Rick Palacios Jr., director of research for John Burns, noted in a podcast interview that the median price for existing homes increased about 40% from spring 2020 to spring 2022. In his view, a 20% drop wouldn’t be surprising after such a rapid rise in prices.

“We squeezed a decade of house price increases into two years,” Palacios said on Altos Research’s Top of Mind podcast.

Rate lock-in will depress inventory

About 75% of outstanding mortgages have interest rates below 4%, Sturtevant says. It would “take a lot of enticement” for these owners to sell their homes and swap their low-interest mortgages for home loans with interest rates of 6% or more. In real estate parlance, this phenomenon is called “rate lock-in” and has at least two notable implications.

First, it contributes to “a significant decrease in existing homes coming to the market as inventory for sale,” Zillow’s spokesman said. When people keep their homes off the market, they reduce the supply of homes for sale. If demand stays the same, house prices will resist falling.

Second, homeowners may be tempted to become landlords, wrote Taylor Marr, Redfin’s associate chief economist, in the real estate agent’s 2023 forecast. “Many homeowners rent their homes rather than sell them because they don’t want to give up a low rate. There will be an influx of single-family homes for rent,” he predicted.
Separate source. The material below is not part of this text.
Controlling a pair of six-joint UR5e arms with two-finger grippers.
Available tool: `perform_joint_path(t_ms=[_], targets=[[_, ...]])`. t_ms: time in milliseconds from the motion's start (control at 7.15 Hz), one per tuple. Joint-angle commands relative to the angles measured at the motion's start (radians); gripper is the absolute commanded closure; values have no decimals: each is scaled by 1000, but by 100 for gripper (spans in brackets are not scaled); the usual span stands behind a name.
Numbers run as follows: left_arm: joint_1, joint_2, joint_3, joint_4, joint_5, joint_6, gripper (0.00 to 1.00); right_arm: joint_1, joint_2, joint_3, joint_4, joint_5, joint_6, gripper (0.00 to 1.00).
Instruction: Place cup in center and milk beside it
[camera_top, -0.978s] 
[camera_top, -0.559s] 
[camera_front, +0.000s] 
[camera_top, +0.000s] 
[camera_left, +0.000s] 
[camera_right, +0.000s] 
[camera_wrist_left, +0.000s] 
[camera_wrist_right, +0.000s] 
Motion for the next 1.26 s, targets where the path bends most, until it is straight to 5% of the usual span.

What makes salespeople successful

Most prospective sellers have to deal with fixed-rate mortgages and reconcile trading a lower-rate mortgage for a higher-rate loan. That’s not the only psychological hurdle that successful salespeople will overcome.
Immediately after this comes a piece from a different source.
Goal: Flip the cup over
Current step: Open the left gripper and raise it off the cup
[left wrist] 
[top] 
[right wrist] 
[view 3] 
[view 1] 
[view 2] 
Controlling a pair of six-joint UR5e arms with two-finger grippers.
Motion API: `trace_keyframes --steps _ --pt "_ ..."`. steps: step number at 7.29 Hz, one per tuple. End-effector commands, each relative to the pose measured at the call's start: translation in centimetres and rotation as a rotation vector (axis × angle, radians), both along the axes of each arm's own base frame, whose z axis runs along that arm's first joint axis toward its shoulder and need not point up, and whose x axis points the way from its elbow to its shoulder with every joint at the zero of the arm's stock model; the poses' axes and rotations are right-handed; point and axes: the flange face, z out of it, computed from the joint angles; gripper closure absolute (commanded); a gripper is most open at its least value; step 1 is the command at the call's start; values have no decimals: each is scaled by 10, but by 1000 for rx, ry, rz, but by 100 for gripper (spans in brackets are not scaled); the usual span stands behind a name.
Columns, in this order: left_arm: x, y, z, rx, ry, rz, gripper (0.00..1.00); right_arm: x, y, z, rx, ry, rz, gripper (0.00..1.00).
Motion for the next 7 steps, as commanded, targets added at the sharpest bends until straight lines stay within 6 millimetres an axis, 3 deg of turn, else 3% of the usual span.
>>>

“Sellers in this environment will likely need to readjust their expectations and pick buyers where they are if they want to sell quickly,” Speakman said. “Gone are the days when sellers could charge almost any price and sell in days if not hours. The record-breaking increase in value we’ve seen over the past three years means there’s plenty of room to drive prices down and still make big profits on their property.”

Sturtevant says it’s important to value a home “appropriately – for this market, not last year’s market”. Buyers are making offers based on recent sales, which are likely to be lower than spring or summer 2022 prices.

Sellers have already accepted appraisal, financing and inspection contingencies, Realtor.com’s Hale wrote in her forecast, and have been more willing to pay buyer closing costs and compromise on the timing of closing.

And buyers insist that sellers leave their homes in good condition. “Notably, newer sellers were more likely to report making repairs before listing, and also more likely to make or pay for repairs during the contract period,” Hale wrote. “In short, buyers’ budgets are being stretched to the limit, and sellers who understand this and help buyers get a move-in-ready home will have an advantage.”

Finally, Jerimiah Taylor, vice president of real estate and mortgage services at real estate marketplace OJO Labs, recommends buying when you’re ready to buy, rather than waiting for prices to fall to the cycle’s lowest levels.

“Ultimately, the biggest mistake I think prospective home buyers make is waiting and trying to time the market,” he says. The home’s value will almost certainly be higher in seven or 10 years, obscuring hills and valleys in price, he says.